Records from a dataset
-------

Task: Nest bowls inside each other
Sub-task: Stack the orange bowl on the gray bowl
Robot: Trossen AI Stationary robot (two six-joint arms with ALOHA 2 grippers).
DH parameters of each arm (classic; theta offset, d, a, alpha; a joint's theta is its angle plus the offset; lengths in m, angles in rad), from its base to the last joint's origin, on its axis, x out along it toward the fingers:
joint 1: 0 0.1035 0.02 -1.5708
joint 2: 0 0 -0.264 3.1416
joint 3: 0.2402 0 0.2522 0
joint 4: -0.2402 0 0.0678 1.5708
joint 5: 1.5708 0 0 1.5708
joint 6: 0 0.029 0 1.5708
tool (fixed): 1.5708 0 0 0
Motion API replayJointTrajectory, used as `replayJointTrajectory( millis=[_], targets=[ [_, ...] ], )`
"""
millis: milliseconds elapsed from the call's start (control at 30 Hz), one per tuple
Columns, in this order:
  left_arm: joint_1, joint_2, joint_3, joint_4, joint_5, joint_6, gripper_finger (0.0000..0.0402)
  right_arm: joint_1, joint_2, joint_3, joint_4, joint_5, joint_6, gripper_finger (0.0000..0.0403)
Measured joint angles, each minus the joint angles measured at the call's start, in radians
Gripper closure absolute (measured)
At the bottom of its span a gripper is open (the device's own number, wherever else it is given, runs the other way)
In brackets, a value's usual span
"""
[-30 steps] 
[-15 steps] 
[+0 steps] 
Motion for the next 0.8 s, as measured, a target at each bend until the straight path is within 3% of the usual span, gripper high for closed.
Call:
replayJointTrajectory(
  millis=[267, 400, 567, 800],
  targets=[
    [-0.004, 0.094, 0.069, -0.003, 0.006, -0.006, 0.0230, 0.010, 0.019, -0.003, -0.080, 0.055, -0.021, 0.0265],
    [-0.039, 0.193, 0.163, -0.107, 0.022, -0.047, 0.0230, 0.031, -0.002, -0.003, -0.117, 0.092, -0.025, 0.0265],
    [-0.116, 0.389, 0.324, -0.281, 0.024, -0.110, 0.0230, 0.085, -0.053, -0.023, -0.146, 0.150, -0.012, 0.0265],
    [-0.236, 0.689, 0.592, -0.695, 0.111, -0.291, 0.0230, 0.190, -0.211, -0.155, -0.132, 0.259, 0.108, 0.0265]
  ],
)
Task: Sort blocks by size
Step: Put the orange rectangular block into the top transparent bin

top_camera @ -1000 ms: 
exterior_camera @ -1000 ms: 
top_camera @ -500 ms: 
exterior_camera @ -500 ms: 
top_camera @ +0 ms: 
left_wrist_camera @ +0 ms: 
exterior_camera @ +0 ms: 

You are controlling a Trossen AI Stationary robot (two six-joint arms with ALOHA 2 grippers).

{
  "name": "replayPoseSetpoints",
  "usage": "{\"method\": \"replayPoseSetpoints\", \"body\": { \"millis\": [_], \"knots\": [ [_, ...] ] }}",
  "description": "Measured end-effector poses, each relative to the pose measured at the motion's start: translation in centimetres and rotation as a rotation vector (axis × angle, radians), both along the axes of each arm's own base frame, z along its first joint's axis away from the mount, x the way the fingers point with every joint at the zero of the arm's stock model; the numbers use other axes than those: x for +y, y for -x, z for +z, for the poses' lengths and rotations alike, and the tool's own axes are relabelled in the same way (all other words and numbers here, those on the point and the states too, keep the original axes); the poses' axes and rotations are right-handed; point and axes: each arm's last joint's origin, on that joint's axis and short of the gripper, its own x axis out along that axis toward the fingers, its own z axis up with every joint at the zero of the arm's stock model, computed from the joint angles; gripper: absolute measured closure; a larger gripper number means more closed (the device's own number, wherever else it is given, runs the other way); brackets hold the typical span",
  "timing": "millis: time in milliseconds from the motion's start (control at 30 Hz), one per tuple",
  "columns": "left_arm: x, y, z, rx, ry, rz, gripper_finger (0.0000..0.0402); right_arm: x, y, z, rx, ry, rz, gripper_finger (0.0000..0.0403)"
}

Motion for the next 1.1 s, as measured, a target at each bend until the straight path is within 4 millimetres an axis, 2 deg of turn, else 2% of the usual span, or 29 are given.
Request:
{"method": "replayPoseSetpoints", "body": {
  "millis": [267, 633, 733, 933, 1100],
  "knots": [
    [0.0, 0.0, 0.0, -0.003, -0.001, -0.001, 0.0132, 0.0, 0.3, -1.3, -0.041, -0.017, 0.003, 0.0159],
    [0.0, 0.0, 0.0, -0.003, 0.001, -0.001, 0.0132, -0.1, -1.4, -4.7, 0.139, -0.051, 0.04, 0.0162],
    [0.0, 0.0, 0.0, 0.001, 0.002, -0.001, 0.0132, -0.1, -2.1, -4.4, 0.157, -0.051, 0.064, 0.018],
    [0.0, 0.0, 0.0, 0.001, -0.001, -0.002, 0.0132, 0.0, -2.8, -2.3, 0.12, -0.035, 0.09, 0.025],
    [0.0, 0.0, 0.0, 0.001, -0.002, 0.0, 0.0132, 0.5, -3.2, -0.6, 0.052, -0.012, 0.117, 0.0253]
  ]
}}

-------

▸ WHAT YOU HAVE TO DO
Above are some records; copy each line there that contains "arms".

▸ COMPLETED EXERCISE
Robot: Trossen AI Stationary robot (two six-joint arms with ALOHA 2 grippers).
You are controlling a Trossen AI Stationary robot (two six-joint arms with ALOHA 2 grippers).

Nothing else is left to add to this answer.